◆ WHAT YOU SHOULD DO: The copy you return must match the listing word for word and carry no pictures.

◆ SUPPLIED INFORMATION:
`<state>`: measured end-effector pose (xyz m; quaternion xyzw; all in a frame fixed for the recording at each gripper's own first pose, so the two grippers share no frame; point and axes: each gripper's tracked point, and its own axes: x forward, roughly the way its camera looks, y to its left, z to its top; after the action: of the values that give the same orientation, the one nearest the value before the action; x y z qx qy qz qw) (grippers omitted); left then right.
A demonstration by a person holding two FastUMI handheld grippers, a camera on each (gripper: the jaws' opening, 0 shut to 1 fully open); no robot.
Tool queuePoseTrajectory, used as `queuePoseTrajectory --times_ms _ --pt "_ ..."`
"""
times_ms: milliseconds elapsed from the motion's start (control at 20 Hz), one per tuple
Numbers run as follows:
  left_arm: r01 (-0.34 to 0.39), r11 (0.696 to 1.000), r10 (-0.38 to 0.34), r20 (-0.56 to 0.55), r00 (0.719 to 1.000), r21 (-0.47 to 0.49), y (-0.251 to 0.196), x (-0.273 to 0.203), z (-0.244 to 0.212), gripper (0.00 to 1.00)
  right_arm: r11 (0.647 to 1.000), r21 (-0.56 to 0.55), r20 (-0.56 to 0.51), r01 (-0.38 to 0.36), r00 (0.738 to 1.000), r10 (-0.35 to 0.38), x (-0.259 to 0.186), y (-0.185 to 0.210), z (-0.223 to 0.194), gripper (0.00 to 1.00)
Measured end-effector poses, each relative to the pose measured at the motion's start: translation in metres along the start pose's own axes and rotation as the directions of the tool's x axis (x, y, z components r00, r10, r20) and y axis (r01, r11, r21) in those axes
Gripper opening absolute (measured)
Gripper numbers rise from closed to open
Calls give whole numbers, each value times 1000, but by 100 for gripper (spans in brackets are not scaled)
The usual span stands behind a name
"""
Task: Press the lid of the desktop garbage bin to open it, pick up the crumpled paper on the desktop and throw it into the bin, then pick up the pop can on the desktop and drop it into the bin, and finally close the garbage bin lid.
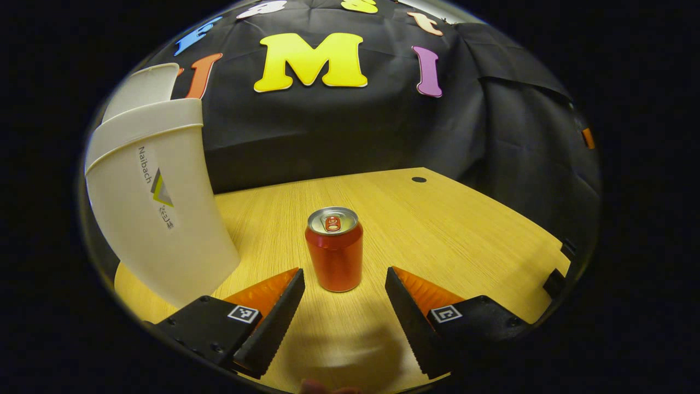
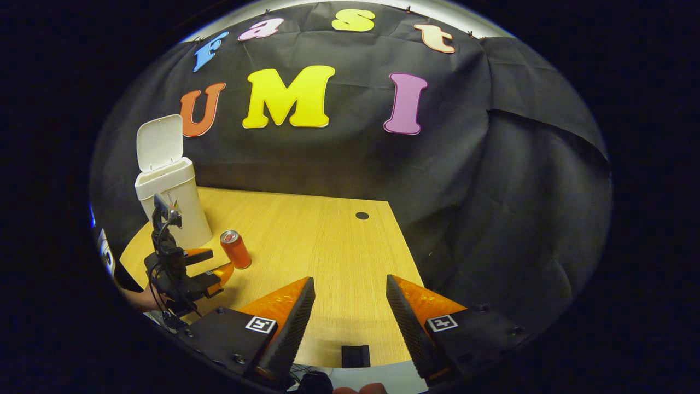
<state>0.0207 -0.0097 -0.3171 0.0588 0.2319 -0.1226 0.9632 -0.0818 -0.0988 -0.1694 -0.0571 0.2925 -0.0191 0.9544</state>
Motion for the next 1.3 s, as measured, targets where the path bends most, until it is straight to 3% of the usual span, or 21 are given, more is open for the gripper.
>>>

◆ PROBLEM SOLUTION:
`<state>`: measured end-effector pose (xyz m; quaternion xyzw; all in a frame fixed for the recording at each gripper's own first pose, so the two grippers share no frame; point and axes: each gripper's tracked point, and its own axes: x forward, roughly the way its camera looks, y to its left, z to its top; after the action: of the values that give the same orientation, the one nearest the value before the action; x y z qx qy qz qw) (grippers omitted); left then right.
A demonstration by a person holding two FastUMI handheld grippers, a camera on each (gripper: the jaws' opening, 0 shut to 1 fully open); no robot.
Tool queuePoseTrajectory, used as `queuePoseTrajectory --times_ms _ --pt "_ ..."`
"""
times_ms: milliseconds elapsed from the motion's start (control at 20 Hz), one per tuple
Numbers run as follows:
  left_arm: r01 (-0.34 to 0.39), r11 (0.696 to 1.000), r10 (-0.38 to 0.34), r20 (-0.56 to 0.55), r00 (0.719 to 1.000), r21 (-0.47 to 0.49), y (-0.251 to 0.196), x (-0.273 to 0.203), z (-0.244 to 0.212), gripper (0.00 to 1.00)
  right_arm: r11 (0.647 to 1.000), r21 (-0.56 to 0.55), r20 (-0.56 to 0.51), r01 (-0.38 to 0.36), r00 (0.738 to 1.000), r10 (-0.35 to 0.38), x (-0.259 to 0.186), y (-0.185 to 0.210), z (-0.223 to 0.194), gripper (0.00 to 1.00)
Measured end-effector poses, each relative to the pose measured at the motion's start: translation in metres along the start pose's own axes and rotation as the directions of the tool's x axis (x, y, z components r00, r10, r20) and y axis (r01, r11, r21) in those axes
Gripper opening absolute (measured)
Gripper numbers rise from closed to open
Calls give whole numbers, each value times 1000, but by 100 for gripper (spans in brackets are not scaled)
The usual span stands behind a name
"""
Task: Press the lid of the desktop garbage bin to open it, pick up the crumpled paper on the desktop and throw it into the bin, then pick up the pop can on the desktop and drop it into the bin, and finally close the garbage bin lid.
<state>0.0207 -0.0097 -0.3171 0.0588 0.2319 -0.1226 0.9632 -0.0818 -0.0988 -0.1694 -0.0571 0.2925 -0.0191 0.9544</state>
Motion for the next 1.3 s, as measured, targets where the path bends most, until it is straight to 3% of the usual span, or 21 are given, more is open for the gripper.
>>>

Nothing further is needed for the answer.